The Living Intramedullary Nail: A Comparison of Vascularized Free Fibula and Bone Transport for Reconstruction of Intercalary Tibial Defects
Duncan Mackay, MD MBA, Michael Mirzabeigi, MD, Samir Mehta, MD, Jaimo Ahn, MD PhD, Derek Donegan, MD, L. Scott Levin, MD, Stephen Kovach, MD.
University of Pennsylvania, Philadelphia, PA, USA.
THE LIVING INTRAMEDULLARY NAIL: A COMPARISON OF VASCULARIZED FREE FIBULA AND BONE TRANSPORT FOR RECONSTRUCTION OF INTERCALARY TIBIAL DEFECTS.

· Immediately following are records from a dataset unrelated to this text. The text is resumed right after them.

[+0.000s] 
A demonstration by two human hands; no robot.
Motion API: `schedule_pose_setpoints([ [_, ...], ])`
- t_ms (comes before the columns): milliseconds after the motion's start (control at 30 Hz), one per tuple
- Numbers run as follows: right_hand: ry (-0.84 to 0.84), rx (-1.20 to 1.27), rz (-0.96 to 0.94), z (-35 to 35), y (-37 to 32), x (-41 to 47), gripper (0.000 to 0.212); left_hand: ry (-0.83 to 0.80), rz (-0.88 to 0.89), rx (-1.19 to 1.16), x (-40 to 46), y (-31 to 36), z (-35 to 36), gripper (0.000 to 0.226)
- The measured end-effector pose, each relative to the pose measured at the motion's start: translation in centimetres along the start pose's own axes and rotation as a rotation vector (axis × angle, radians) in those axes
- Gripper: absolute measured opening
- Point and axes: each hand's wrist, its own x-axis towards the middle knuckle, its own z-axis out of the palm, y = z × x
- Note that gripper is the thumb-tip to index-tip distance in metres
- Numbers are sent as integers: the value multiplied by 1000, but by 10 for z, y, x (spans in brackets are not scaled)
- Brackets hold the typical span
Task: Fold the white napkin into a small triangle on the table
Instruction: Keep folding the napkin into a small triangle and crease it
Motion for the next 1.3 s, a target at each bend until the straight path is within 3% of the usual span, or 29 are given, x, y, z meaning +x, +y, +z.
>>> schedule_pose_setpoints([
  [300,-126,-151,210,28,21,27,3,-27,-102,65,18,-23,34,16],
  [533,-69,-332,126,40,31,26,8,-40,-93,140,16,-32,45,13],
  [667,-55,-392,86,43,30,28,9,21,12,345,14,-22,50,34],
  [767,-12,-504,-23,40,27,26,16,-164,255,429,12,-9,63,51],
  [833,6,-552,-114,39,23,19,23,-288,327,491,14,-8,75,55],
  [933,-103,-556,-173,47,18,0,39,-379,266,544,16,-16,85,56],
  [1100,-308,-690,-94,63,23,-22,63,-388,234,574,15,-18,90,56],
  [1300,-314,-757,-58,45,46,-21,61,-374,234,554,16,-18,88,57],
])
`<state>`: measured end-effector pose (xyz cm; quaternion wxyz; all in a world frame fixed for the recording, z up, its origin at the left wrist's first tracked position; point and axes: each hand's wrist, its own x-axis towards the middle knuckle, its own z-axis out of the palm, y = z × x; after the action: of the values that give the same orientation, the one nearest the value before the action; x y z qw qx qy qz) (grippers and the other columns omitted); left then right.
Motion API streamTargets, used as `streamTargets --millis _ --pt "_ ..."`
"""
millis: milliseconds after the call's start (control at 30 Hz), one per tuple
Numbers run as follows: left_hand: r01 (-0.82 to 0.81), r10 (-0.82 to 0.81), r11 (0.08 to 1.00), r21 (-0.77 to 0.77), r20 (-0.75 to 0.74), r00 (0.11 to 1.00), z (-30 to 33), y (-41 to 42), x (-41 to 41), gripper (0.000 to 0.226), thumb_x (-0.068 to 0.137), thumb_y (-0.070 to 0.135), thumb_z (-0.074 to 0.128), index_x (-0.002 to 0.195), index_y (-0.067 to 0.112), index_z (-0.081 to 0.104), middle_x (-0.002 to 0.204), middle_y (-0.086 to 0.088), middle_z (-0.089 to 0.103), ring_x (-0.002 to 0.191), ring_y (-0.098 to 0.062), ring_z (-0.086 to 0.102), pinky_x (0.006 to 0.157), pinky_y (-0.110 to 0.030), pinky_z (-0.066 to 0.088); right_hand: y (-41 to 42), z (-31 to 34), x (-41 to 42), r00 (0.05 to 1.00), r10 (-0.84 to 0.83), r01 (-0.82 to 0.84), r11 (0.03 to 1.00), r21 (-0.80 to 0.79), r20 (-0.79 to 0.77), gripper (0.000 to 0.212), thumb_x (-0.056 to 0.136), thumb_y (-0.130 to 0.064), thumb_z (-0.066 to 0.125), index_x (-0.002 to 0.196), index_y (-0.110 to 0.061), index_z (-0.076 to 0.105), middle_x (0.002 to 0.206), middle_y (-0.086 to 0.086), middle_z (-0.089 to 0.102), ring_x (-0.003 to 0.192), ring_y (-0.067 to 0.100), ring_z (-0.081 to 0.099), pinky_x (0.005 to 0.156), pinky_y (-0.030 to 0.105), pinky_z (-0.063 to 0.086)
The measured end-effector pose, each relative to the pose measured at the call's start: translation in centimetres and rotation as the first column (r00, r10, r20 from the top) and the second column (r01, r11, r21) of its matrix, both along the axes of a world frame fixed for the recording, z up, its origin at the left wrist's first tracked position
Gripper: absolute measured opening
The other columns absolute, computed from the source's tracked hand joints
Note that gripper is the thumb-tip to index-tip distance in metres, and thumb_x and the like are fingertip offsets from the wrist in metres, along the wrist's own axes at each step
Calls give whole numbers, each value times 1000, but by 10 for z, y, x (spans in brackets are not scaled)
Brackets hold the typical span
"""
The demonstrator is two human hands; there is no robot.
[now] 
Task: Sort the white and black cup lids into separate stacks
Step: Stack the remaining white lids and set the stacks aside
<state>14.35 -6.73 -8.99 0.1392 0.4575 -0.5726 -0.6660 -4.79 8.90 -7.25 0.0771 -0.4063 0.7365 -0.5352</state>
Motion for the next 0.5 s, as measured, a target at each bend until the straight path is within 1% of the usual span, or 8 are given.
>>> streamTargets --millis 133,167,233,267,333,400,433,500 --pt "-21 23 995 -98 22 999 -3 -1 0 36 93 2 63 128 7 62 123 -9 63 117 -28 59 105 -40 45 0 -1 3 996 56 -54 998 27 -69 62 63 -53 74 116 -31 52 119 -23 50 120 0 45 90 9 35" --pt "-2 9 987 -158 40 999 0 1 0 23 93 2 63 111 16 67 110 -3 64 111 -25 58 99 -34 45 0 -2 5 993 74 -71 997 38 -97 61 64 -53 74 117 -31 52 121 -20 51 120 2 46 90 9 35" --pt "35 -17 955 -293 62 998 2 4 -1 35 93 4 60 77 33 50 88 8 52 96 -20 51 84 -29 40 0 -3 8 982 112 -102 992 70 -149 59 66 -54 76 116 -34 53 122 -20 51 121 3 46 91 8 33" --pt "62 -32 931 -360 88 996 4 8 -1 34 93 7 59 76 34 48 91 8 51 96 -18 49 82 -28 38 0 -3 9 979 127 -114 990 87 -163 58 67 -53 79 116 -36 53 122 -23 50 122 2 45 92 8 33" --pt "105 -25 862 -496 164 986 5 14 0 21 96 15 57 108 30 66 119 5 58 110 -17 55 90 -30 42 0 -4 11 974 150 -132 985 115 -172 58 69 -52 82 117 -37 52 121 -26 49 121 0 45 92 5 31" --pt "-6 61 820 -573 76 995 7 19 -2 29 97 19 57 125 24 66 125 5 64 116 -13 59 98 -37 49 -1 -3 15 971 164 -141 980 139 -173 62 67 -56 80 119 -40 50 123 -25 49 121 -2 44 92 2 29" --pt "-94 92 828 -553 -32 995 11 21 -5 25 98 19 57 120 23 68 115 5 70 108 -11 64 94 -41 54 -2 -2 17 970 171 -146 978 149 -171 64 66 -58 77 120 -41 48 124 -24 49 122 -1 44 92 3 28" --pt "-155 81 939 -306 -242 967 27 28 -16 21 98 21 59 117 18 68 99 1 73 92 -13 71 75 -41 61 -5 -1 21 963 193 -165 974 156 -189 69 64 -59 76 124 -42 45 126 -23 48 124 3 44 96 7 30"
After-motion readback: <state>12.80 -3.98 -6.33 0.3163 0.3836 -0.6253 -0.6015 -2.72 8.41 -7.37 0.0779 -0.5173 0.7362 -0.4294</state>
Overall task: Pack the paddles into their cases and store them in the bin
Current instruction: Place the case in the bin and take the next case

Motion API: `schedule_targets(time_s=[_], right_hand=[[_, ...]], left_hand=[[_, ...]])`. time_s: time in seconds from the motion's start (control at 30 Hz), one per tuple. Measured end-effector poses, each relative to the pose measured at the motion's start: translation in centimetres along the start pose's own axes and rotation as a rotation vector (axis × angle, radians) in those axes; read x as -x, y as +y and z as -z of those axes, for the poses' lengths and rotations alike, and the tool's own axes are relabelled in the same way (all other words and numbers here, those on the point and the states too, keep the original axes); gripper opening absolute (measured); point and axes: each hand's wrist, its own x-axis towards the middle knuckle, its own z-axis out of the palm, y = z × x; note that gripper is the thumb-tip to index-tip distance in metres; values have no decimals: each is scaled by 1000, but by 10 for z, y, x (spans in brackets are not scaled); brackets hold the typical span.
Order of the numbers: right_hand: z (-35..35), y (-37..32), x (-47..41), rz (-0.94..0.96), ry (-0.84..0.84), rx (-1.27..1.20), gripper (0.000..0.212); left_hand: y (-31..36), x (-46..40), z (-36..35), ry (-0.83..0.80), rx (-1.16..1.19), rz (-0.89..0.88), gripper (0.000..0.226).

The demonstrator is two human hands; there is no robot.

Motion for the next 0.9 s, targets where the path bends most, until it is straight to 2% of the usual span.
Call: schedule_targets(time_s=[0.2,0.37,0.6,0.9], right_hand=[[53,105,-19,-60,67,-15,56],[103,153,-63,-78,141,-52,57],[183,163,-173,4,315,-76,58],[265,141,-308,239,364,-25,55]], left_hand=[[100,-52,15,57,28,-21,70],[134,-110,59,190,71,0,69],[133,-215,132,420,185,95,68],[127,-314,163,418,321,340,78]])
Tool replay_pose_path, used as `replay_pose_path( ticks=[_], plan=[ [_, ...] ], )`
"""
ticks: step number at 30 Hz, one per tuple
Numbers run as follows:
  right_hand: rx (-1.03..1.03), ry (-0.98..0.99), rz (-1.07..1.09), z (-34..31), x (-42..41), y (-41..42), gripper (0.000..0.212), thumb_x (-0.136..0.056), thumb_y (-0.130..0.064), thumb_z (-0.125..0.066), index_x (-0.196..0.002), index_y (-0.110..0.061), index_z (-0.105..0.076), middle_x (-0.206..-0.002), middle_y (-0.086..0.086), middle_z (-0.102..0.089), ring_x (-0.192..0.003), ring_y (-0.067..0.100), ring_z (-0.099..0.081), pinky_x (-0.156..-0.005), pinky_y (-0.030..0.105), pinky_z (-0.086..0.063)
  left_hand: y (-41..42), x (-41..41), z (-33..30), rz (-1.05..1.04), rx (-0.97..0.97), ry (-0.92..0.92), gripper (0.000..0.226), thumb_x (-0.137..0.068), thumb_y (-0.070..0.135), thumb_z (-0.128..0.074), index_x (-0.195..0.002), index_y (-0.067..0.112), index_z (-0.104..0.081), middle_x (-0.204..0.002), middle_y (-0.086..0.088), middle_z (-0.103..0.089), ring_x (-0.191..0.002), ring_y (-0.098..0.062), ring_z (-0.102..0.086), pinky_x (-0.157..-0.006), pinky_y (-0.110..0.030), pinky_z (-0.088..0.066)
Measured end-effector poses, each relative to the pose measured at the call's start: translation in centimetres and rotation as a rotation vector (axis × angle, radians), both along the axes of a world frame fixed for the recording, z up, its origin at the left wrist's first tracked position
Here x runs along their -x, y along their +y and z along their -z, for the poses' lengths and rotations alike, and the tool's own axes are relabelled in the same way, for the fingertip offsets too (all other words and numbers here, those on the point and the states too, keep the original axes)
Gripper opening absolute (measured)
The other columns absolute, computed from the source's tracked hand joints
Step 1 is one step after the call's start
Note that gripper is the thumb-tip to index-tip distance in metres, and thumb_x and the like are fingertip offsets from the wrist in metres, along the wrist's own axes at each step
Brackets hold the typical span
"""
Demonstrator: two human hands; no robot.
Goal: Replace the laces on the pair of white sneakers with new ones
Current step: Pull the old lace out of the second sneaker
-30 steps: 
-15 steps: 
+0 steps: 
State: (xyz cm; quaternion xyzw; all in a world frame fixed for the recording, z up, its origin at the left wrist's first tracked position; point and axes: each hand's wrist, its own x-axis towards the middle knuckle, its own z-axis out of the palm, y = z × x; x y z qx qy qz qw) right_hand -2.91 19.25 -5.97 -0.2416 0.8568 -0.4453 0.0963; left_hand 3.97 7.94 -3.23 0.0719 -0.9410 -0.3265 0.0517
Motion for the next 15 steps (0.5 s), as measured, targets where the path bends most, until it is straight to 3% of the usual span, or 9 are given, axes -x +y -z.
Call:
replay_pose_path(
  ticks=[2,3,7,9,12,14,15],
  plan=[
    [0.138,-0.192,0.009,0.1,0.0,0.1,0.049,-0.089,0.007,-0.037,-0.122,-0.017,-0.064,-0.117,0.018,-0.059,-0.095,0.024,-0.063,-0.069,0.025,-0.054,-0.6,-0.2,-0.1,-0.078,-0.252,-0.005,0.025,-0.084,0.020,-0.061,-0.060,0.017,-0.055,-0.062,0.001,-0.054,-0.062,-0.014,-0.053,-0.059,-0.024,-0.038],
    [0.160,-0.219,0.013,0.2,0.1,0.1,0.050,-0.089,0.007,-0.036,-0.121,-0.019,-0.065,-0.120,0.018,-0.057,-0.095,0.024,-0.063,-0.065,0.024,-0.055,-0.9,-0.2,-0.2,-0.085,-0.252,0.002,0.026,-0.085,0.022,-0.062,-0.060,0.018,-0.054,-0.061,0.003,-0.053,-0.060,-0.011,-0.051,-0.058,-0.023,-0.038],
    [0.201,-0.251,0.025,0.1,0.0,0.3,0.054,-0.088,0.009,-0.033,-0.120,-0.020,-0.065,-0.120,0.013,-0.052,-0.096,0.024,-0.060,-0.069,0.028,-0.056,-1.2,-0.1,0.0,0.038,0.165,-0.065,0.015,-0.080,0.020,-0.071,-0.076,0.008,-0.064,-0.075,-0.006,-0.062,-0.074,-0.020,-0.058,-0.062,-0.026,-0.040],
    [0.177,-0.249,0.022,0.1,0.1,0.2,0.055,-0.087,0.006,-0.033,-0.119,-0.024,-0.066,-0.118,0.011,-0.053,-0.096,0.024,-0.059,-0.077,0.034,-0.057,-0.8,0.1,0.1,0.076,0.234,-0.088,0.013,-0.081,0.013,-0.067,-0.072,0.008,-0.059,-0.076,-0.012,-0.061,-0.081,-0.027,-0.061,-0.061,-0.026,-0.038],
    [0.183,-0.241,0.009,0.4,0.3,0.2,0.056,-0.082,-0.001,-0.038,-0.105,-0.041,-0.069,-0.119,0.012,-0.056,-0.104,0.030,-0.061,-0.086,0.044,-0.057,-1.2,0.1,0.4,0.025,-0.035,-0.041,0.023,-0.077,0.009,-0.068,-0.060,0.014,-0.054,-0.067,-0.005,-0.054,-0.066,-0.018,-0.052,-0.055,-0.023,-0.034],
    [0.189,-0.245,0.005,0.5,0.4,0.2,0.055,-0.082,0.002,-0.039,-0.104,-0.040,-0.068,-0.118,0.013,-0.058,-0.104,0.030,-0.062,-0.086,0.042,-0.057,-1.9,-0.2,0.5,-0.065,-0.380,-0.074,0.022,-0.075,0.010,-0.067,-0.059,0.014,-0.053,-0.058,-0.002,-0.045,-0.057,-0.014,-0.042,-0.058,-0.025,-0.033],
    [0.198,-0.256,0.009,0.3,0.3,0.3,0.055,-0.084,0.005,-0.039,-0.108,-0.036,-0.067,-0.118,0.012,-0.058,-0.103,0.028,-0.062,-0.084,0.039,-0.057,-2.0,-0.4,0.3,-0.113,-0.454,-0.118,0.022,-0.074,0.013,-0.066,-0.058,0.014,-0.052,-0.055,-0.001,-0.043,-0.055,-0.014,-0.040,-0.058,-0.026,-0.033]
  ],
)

Mackay DJD, Mirzabeigi MN, Mehta S, Ahn J, Donegan D, Levin LS, Kovach SJ
Purpose: Critically-sized intercalary tibial defects with soft tissue defects remain a challenge. Reconstruction entails soft-tissue-only free flaps over a spacer and subsequent bone transport or vascularized free osteomyocutaneous fibula flap with a Taylor Spatial Frame (TSF). To date, there has not been a direct comparison of these methods for reconstruction of combined (soft tissue and bone) intercalary tibial defects.
Methods: A series of combined intercalary tibial defects reconstructed with osteomyocutaneous free fibula flaps as a spanning, "living ‘intramedullary nail" and TSF was compared to a series of combined intercalary tibial defects repaired with soft-tissue-only free flap with antibiotic impregnated spacer and subsequent bone transport in a ringed external fixator. Free fibula patients were stabilized with standard external fixator at time of index flap [Fig 2] and converted to TSF [Fig 1] and allowed full weight bearing to allow for fibula hypertrophy. Angular and rotational deformities were corrected in the TSF. Patients were compared according to size of defect, time to reconstruction, time to full weight-bearing, need for reoperation, union rates, and amputation. Patients were all followed with serial radiographs.
Results: Thirteen fibula flaps were compared with patients who underwent soft-tissue-only free flaps and bone transport. Differences were found in mean time to weight-bearing, need for revision, wound complications and need for secondary procedures. The average tibial defect was 9.8cm, and the mean length of free fibula flap was 12.3cm. Following placement of the TSF, mean time to partial weight bearing was 18 days. TSF struts were removed and patients were dynamized to full-weight bearing status at a mean of 8.5 months. Two patients experienced fractures of the free fibula from premature progression to weight-bearing status. Three patients developed clinically significant anterior apex angulation deformity resulting in shortening. The patients in the bone transport group had a longer time to weight bearing and a higher rate of secondary procedures.
Conclusions: Early reconstruction of intercalary tibial defects with vascularized soft tissue coverage is essential. Vascularized free fibula with subsequent TSF placement resulted in less need for re-operation than soft-tissue-only free flaps with bone transport. Free fibula reconstruction compared favorably in time to mean weight bearing, need for reoperation, and complication rates. Successful reconstruction of combined defects of the tibia remain challenging. Microsurgical reconstruction with living bone can reduce the time to union, weight bearing, and the need for secondary surgical procedures.